- **Directions**:
Scan the material for the word "white", and copy each line where it shows up.

───

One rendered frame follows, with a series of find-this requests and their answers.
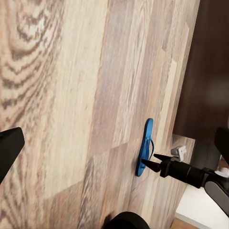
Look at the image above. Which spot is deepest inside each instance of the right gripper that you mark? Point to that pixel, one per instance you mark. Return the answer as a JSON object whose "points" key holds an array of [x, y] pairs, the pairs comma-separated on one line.
{"points": [[175, 169]]}

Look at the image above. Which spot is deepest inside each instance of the nightstand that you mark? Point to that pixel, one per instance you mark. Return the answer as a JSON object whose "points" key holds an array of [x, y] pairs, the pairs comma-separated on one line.
{"points": [[205, 155]]}

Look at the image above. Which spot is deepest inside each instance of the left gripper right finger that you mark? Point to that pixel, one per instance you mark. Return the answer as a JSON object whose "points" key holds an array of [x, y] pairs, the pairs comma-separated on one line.
{"points": [[221, 141]]}

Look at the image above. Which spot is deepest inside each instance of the bed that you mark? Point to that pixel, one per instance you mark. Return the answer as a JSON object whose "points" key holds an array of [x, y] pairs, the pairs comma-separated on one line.
{"points": [[204, 100]]}

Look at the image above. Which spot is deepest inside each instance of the sandal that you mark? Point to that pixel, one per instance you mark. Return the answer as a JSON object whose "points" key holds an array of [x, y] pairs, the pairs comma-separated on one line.
{"points": [[144, 154]]}

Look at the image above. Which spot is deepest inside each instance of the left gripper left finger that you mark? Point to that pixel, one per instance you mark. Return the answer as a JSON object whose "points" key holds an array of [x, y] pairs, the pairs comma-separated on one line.
{"points": [[11, 143]]}

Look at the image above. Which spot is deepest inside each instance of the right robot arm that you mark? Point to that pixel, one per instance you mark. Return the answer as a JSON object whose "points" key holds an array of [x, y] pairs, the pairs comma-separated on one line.
{"points": [[216, 184]]}

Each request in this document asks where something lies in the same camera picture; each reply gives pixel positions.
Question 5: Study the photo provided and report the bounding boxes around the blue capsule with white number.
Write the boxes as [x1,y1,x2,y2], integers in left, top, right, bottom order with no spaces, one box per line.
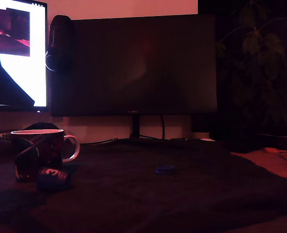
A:
[36,166,73,191]

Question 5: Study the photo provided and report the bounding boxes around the small plain blue coffee capsule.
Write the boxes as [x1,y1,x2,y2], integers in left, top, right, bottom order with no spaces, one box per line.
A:
[155,164,175,175]

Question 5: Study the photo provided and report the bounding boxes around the lit computer monitor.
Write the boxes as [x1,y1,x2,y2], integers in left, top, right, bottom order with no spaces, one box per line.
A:
[0,0,48,113]

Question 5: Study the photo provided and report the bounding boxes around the dark rounded object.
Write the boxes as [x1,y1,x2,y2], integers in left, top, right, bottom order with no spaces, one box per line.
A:
[22,122,61,132]

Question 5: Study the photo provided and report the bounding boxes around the black headphones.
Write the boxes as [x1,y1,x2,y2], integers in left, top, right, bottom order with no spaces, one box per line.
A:
[45,14,74,75]

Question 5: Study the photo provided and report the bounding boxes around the dark computer monitor with stand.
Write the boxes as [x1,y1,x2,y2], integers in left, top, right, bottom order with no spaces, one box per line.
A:
[50,14,218,140]

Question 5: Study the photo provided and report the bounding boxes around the dark table cloth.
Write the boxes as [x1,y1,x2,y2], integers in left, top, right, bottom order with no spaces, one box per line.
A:
[0,138,287,233]

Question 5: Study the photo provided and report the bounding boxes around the leafy houseplant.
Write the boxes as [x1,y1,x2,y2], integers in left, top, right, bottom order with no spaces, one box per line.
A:
[216,0,287,138]

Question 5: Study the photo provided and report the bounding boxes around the dark patterned mug, white handle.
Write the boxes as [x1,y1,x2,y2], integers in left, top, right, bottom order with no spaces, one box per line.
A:
[10,129,80,183]

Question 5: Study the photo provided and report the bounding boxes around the dark cable with connector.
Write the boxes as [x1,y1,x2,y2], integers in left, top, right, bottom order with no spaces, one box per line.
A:
[80,137,119,146]

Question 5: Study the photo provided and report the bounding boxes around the black monitor cable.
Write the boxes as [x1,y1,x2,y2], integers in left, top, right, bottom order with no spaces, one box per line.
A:
[160,115,166,140]

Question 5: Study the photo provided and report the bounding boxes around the red-handled tool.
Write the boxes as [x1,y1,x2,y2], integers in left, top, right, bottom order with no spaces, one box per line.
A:
[264,147,287,154]

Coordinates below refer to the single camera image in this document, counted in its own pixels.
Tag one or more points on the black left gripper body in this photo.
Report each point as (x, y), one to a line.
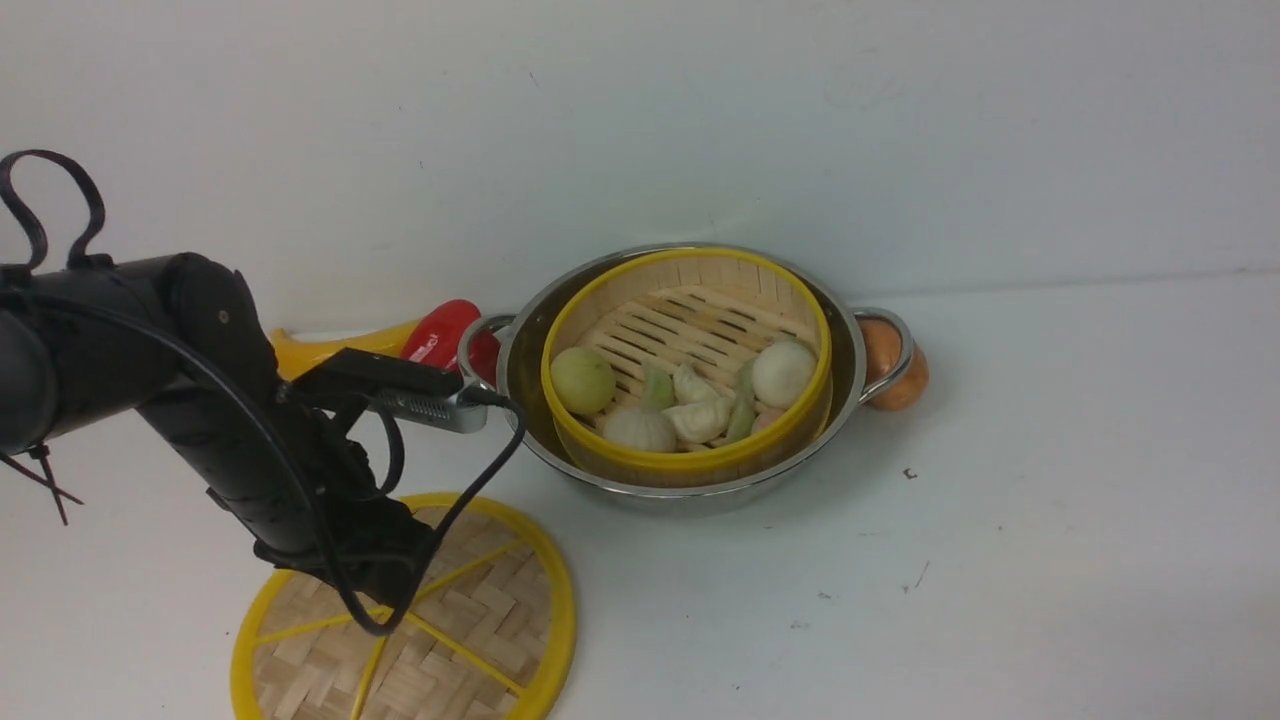
(374, 538)

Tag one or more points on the yellow-rimmed woven bamboo lid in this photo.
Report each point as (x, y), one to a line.
(491, 635)

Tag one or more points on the yellow-rimmed bamboo steamer basket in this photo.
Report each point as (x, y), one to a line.
(713, 310)

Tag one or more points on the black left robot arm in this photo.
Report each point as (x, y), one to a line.
(177, 340)

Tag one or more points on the stainless steel pot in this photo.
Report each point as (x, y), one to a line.
(518, 378)

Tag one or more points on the yellow toy banana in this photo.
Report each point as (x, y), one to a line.
(295, 357)

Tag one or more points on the red toy bell pepper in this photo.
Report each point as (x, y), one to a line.
(435, 341)

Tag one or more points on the green round toy bun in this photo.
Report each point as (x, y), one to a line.
(583, 380)

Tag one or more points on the pale green toy dumpling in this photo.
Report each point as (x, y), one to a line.
(743, 414)

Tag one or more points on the white round toy bun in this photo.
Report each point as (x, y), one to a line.
(781, 373)

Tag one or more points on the brown toy potato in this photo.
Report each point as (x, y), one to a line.
(903, 385)

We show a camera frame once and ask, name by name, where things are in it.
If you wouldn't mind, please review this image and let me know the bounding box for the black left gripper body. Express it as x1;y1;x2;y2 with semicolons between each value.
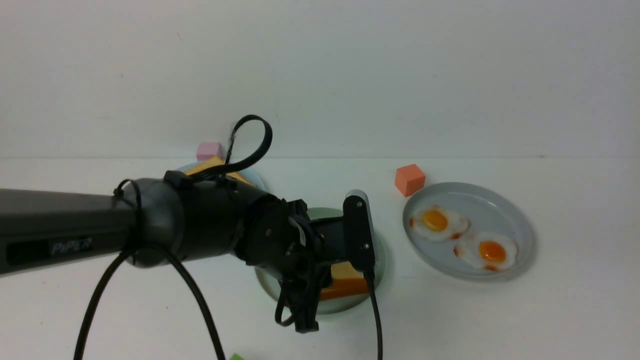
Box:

───

- **Solution to this task**:
Question 5: Study the photo provided and report the bounding boxes around the blue capsule with white number.
Question 5: Study the photo provided and report the bounding boxes around the dark patterned mug, white handle.
Tag one or more points on the white round toy bun in this photo.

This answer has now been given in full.